Could it possibly be done at the template level or with some customization of the module. DCDuring (talk) 17:36, 17 March 2023 (UTC)[reply]

{ping|Benwing2} . Sir, if it is not too time-consuming and too complicated, could you give me a tip? I cannot understand why I can't put numbered params at wikt:el:Template:sarritest... Problem is, the variety of numered sequences. I've tried all kinds of things for 4 days now :( ‑‑Sarri.greek  I 21:08, 18 March 2023 (UTC)[reply]

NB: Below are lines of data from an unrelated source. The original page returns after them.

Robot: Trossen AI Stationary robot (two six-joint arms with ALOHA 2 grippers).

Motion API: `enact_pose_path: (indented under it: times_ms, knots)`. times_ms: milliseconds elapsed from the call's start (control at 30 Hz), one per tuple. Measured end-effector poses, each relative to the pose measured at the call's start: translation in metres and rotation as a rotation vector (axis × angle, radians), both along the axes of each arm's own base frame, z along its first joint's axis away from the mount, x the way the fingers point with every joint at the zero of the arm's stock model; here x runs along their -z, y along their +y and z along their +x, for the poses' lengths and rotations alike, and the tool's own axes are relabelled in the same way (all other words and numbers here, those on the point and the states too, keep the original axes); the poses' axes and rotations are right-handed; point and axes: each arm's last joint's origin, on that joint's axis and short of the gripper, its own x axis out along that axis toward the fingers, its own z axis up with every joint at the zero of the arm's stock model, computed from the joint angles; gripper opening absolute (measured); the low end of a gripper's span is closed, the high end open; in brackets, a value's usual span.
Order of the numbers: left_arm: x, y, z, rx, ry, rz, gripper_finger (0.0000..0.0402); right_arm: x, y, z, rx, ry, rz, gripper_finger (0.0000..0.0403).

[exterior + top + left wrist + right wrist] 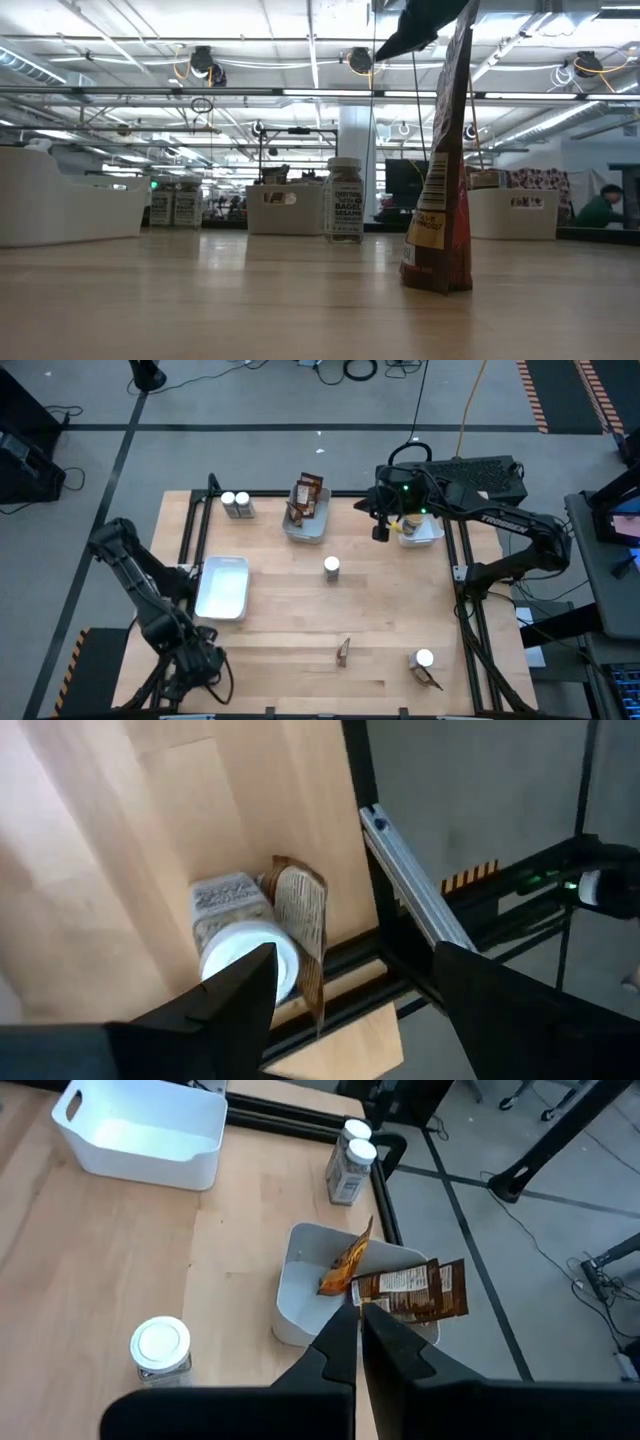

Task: Sort spices by type
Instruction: Put the orange spice pack into the gray bin

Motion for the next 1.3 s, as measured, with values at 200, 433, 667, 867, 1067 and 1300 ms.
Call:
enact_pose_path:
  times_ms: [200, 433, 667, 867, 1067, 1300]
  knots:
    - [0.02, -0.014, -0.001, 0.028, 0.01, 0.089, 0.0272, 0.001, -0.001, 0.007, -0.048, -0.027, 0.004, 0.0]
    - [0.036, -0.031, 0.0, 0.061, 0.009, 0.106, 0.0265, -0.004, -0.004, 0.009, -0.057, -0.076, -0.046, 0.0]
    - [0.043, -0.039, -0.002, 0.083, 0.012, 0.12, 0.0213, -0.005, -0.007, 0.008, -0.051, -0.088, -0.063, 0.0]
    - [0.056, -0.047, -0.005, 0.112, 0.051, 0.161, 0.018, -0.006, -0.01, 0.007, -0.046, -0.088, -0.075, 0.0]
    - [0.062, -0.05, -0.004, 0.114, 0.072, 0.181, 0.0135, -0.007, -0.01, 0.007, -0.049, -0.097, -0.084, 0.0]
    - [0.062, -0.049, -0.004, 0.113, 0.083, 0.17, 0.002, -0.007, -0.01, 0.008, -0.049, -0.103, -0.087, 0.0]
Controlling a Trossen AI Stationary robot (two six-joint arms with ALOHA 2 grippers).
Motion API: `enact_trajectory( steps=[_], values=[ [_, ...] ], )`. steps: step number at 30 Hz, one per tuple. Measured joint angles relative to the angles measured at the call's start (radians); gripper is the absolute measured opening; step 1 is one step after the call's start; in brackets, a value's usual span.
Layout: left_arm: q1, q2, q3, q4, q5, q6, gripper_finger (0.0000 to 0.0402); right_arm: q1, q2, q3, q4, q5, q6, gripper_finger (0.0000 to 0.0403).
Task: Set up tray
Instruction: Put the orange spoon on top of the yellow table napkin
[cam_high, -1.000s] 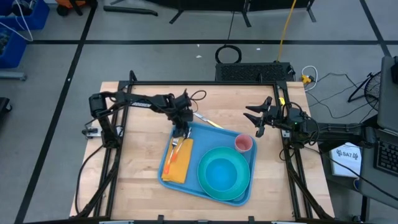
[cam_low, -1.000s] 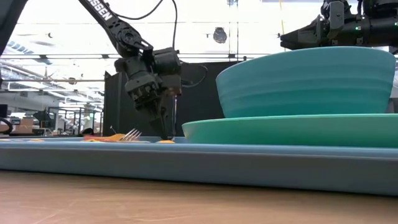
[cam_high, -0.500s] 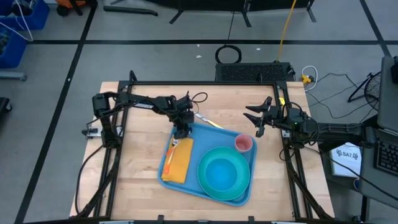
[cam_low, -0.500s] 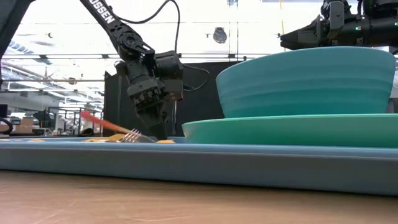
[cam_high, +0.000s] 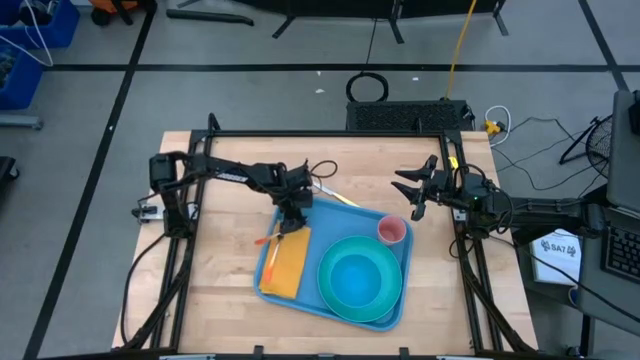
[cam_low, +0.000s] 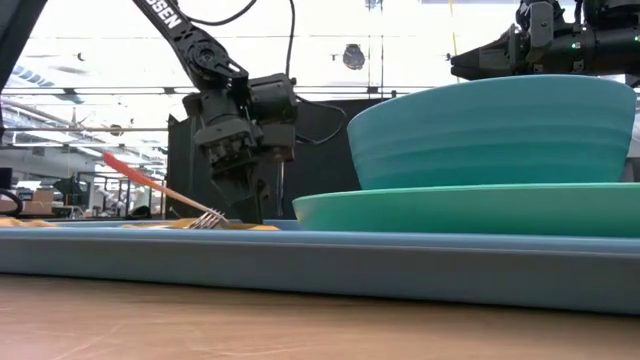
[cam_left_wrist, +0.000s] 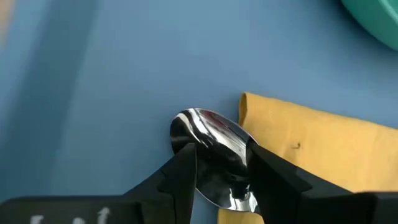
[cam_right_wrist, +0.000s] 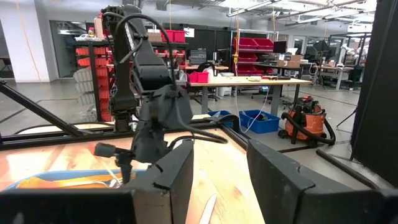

@Sarri.greek: There are some obvious oddities looking at your current code: for example |page={{{page|{{#if:{{{3|}}}|{{{4|}}}|{{{page|}}}}}}}} is telling it to use 4 for page if 3 has been specified and page has not (and to otherwise ignore 3), and the last {{{page|}}} is redundant since the function will only be evaluated if page isn't set in the first place. In an {{#if:A|B|C}} function, the second part is the 'then' and the third part is the 'else': B is displayed if A is not empty. Similarly |author={{{author|}}} {{#if:{{{2|}}}|{{{2|}}}}} is telling it to show both the author and 2, and {{#if:{{{2|}}}|{{{2|}}}}} is generally equivalent to just {{{2|}}}. The usual way to go about this is much simpler: for example, {{{author|{{{2|}}}}}} is all you need to use author if it's been set, and 2 otherwise. —Al-Muqanna المقنع (talk) 02:51, 19 March 2023 (UTC)[reply]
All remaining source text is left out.